Have you spoken to your doctor or health visitor yet? You need a bit more help right now than a therapist can give.

foghead · 15/02/2023 13:33

If you need help, reach out to people. They might not know.
Who around you could be of help? Partner? Parents? Siblings? In laws? Close friends?
Ask.

TooMuchPowder · 15/02/2023 13:33

Can you specify who you'd like to give you attention? Do you mean no attention to you or baby or are they focused on baby but not on you?

TooMuchPowder · 15/02/2023 13:34

People sometimes don't want to interfere and assume you're doing fine. Let people you trust know you're struggling. Sleep is a fucker, find a way to sleep if you have a husband he will need to get up or get someone to get up with baby get some sleep is a priority but it has to be done safely.

Lavender14 · 15/02/2023 13:38

Hi op, I agree with pps who have suggested reaching out especially to your health visitor or gp so they know where you're at and it's fantastic you've been so on the ball at seeing a therapist.

I think for me, getting out of the house was helpful - I notice a difference in my mood when I've been at home for a couple of days with baby as opposed to days where I've been out for a walk or done some messages.

Just as an aside, your feelings are normal and common and they're no reflection on you as a person or as a mummy. We all react differently to the massive hormone changes that come with pregnancy and birth. That being said if you had a particularly difficult birth with your lo or it didn't go to plan or you feel badly in any way about it, then you can contact your midwife and they'll do a debrief with you to help you get some closure around why things worked out the way they did. Just incase you think that might help in your situation but again, you don't need to have a difficult birth to feel the way you do.

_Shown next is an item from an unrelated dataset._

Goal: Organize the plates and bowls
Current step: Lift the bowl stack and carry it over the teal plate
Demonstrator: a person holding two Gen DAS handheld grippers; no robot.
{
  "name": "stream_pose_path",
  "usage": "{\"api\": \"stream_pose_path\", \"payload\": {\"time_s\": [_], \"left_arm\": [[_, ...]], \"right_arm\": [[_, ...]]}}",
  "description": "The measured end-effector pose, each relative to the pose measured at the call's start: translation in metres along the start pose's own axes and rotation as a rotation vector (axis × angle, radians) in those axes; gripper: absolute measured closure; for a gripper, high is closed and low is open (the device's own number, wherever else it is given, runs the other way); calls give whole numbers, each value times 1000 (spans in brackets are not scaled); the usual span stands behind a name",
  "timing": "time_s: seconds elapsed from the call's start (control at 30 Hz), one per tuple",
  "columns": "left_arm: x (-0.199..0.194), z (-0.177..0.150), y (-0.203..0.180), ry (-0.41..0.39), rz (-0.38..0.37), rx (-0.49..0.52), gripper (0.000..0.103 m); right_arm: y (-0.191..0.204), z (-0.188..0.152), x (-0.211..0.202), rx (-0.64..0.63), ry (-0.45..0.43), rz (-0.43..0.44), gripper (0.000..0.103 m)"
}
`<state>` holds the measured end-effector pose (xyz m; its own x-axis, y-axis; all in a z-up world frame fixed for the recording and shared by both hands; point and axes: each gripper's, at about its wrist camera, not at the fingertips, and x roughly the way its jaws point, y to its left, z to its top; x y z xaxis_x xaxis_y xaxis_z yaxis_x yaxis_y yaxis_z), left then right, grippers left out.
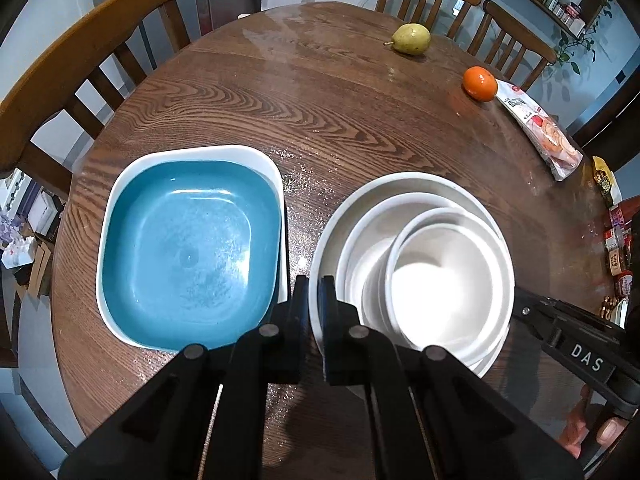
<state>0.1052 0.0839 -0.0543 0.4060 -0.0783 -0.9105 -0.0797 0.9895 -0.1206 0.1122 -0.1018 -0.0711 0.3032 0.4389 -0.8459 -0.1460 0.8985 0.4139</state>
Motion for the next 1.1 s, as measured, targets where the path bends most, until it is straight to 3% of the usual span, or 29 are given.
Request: {"api": "stream_pose_path", "payload": {"time_s": [0.53, 1.1], "left_arm": [[-25, -5, -4, -83, 16, 24, 101], [-52, -6, 42, -146, 54, -33, 101]], "right_arm": [[12, -6, -29, -31, -68, 2, 93], [67, -1, -26, -116, -78, 23, 93]]}}
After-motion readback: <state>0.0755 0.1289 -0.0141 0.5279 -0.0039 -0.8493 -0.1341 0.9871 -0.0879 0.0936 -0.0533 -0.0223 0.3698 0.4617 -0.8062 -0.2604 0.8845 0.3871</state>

Suzz232 · 15/02/2023 13:39

I have my husband with me for the support..But i feels like i'm alone at times..I told him about this..he is trying to do everything as possible..he is really helpful..I hope i will be alright in coming days..

OP posts:
PipMumsnet · 15/02/2023 15:11

Hi OP,
We're sorry you're feeling so low.
We can see that you're getting some good support from other Mumsnetters here on your thread but we thought we'd post some links to the help that's available to you in real life. We'd urge you to take a look at an organisation called PANDAS Foundation which was set up to support families through PND & AND. Their webpage is pandasfoundation.org.uk/ and they have a free helpline, available 7 days a week, from 11am-10pm - 0808 1961 776.
Here too is a link to the www.nhs.uk/mental-health/conditions/post-natal-depression/treatment/. NHS webpages on postnatal depression
We really hope things start getting easier for you soon.